In its Spring Supply Estimate, the Treasury disclosed that it would need £14.7m of extra funds to cover the ‘costs of work on Northern Rock and the Poynter Review,’ but stopped short of providing detailed breakdowns.
The figure is the first general estimate of what those who worked on both issues may have earnt, with PricewaterhouseCoopers chief Kieran Poynter leading the HM Revenue & Customs review and investment bankers Goldman Sachs providing extensive advice over Northern Rock.
The extra cash had to be drawn from the government’s general bank account at the Bank of England and it appears that the figure came to light because of statutory disclosure requirements.
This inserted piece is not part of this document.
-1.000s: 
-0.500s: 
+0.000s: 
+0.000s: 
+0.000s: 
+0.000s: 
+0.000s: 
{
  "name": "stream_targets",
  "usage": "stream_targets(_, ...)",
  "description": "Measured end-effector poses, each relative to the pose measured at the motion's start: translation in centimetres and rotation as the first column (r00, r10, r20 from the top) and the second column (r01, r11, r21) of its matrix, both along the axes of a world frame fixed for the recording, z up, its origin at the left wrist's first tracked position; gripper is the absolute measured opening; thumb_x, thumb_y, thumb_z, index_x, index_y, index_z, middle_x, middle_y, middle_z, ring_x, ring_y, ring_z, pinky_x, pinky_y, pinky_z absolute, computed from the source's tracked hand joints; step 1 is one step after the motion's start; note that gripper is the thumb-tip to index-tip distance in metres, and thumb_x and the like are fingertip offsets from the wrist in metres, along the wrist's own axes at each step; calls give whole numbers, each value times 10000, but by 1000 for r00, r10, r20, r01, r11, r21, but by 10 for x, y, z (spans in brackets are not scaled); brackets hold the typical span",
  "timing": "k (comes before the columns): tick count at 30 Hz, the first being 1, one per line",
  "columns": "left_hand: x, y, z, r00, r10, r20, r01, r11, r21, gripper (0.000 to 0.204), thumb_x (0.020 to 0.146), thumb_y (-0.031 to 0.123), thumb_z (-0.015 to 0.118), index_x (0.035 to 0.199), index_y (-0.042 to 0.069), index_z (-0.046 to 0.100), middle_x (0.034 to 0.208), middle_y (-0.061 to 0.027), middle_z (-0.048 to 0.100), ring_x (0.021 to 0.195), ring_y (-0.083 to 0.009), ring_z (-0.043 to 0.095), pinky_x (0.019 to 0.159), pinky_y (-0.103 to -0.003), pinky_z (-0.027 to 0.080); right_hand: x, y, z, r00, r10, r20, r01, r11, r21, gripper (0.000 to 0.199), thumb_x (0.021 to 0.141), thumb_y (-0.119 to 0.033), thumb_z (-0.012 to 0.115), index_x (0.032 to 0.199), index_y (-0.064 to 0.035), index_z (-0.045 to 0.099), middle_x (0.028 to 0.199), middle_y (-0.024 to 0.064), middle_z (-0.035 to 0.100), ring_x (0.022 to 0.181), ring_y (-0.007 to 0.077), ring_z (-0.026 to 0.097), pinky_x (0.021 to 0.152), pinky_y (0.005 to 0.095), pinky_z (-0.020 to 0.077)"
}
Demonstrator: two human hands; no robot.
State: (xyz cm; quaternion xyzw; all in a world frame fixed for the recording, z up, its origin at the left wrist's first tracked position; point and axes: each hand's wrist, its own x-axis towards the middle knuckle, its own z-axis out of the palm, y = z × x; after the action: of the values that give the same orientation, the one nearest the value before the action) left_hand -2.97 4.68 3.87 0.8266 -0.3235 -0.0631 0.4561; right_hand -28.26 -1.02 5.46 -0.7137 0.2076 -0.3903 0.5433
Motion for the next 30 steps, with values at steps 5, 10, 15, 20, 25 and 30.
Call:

The number was buried in a 28-page document which requested more cash for the year ending 31 March 2008.
The costs are likely to have included fees paid to bidders as part of the collapsed sale of Northern Rock.
The government has so far given no indication of the costs it has shouldered as a result of the Poynter review of the loss of child benefit data discs. But the fees are likely to be significant, given the profile of the review’s author, and the fact that it has been going on for several months.
As well as being involved in the Poynter review, PwC will have earnt fees from the sale of the bank, which it was also working on, it has admitted.
Investment bank Goldman Sachs was brought in as the lead adviser for the sale of the bank. Other firms apart from PwC were involved in advising bidders, according to Treasury insiders, making up part of the costs of the affair.
Auditors have already faced accusations of conflicts of interest in relation to Northern Rock.
MPs were up in arms to discover that PwC earnt £70,000 a time for signing off Northern Rock’s securitisations.
A Treasury source said: ‘The adviser fees for Northern Rock have since been repaid to the Treasury by [the bank] and figures relating to fees on the Poynter Review have been paid by HMRC.’